> WHAT IS BEING ASKED:
State the number of lines in the listing below that contain the word "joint", and nothing besides.

> INFORMATION PROVIDED:
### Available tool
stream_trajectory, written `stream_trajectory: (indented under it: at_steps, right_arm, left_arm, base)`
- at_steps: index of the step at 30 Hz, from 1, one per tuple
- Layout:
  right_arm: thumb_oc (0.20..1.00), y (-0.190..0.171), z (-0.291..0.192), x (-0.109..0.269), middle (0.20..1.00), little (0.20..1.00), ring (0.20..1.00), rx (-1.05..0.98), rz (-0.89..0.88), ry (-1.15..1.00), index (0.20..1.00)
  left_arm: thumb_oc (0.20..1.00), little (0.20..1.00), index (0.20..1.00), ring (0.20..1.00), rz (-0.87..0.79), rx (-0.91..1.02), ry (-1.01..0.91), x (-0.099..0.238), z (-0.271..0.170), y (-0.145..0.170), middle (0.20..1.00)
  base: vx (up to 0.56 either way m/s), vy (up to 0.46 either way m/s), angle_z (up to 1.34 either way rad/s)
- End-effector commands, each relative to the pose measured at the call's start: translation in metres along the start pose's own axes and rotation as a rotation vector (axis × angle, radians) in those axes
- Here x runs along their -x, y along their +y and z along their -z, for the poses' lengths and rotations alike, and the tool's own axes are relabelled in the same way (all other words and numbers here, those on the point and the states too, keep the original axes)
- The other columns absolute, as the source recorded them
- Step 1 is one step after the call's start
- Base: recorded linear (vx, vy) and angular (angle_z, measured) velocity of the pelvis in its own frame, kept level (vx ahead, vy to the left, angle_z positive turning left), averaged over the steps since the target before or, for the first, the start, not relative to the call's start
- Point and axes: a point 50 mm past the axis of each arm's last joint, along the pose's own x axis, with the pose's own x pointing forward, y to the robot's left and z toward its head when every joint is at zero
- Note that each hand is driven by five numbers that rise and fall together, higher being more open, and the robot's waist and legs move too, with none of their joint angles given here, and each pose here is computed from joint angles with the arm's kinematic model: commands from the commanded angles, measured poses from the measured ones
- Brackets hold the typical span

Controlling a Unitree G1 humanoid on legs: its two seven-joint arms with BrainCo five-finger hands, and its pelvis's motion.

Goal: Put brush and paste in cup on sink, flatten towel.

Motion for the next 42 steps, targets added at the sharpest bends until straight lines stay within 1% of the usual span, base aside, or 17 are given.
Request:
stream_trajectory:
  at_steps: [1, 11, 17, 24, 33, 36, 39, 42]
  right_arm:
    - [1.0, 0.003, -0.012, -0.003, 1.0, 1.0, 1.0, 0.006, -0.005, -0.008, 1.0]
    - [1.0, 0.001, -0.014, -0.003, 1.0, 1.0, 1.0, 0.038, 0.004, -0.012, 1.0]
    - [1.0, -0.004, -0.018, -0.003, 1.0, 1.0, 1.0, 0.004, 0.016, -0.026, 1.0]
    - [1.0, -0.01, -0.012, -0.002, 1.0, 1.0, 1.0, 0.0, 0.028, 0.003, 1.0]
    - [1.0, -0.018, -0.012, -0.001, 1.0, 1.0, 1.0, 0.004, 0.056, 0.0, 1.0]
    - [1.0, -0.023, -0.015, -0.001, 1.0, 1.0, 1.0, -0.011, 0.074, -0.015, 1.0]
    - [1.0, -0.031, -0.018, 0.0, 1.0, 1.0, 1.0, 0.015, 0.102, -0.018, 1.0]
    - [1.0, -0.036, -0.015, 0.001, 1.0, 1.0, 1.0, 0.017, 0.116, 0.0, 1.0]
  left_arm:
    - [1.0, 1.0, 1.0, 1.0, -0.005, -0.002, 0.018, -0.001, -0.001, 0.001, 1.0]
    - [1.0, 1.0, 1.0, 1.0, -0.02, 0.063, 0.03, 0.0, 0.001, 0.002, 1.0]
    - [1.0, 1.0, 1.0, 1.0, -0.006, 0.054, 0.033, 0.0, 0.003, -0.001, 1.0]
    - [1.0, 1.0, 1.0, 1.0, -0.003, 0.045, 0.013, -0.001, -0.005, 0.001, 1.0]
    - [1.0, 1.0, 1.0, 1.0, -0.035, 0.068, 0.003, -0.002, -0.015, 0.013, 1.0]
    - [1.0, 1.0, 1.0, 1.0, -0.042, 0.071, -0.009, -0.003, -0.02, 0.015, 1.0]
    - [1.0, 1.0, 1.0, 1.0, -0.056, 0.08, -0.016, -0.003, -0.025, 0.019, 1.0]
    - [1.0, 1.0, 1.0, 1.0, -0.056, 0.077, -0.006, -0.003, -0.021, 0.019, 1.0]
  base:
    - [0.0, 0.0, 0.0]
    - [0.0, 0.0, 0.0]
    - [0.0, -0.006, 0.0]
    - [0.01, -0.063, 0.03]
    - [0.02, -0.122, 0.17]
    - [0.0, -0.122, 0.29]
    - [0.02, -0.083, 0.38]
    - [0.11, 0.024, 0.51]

> ANSWER BOX:
3